Aim of the task:
Filter the entries below, keeping only lines with the word "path".
(Input for this task Opens)
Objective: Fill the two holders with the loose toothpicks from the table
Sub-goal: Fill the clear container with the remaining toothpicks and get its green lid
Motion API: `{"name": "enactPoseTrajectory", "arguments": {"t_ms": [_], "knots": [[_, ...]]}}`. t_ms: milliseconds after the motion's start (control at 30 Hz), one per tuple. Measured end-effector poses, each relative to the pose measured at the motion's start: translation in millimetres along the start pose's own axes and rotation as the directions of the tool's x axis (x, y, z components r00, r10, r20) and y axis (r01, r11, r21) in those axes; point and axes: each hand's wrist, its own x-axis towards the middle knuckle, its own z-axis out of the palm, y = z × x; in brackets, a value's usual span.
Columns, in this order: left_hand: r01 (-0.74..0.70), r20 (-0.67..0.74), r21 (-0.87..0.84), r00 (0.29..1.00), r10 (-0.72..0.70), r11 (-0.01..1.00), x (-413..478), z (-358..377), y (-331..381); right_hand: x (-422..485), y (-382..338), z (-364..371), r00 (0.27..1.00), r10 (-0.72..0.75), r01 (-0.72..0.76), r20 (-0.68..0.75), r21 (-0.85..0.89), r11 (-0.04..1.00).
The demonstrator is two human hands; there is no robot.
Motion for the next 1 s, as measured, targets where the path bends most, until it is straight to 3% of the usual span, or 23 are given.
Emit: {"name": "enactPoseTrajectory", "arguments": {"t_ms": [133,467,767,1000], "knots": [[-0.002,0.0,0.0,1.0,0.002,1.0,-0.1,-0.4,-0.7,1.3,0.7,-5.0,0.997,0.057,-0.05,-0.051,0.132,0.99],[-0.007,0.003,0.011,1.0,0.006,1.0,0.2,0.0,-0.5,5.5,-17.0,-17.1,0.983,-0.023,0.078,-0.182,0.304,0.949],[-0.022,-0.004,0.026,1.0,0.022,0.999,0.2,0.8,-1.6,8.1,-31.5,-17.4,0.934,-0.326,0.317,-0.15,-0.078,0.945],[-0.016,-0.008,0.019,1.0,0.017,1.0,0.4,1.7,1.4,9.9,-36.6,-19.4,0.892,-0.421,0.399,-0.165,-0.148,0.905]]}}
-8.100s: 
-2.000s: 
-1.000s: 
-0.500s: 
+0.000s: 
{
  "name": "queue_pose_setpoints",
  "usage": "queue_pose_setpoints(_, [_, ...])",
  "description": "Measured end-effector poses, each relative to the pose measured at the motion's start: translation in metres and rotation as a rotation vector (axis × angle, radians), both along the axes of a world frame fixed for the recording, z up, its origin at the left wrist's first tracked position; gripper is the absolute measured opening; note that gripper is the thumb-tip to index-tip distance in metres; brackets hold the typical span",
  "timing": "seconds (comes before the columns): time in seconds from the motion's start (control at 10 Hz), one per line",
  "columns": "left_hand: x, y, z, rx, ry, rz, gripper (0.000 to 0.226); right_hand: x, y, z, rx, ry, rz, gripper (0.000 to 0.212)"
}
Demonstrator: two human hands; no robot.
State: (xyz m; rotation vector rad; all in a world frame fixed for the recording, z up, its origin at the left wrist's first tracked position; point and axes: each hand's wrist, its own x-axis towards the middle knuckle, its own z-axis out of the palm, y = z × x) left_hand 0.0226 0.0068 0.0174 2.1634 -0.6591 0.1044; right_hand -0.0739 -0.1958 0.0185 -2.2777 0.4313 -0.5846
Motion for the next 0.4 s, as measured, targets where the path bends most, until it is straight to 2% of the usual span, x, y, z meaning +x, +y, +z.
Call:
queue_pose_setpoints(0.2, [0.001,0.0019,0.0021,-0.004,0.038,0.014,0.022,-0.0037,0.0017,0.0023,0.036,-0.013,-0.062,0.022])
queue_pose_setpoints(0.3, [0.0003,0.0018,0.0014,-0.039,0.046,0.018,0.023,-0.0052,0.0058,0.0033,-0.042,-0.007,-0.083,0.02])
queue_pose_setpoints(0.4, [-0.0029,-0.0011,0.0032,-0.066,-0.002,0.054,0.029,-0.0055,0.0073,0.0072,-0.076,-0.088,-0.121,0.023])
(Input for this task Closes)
Expected answer:
Motion for the next 1 s, as measured, targets where the path bends most, until it is straight to 3% of the usual span, or 23 are given.
Motion for the next 0.4 s, as measured, targets where the path bends most, until it is straight to 2% of the usual span, x, y, z meaning +x, +y, +z.

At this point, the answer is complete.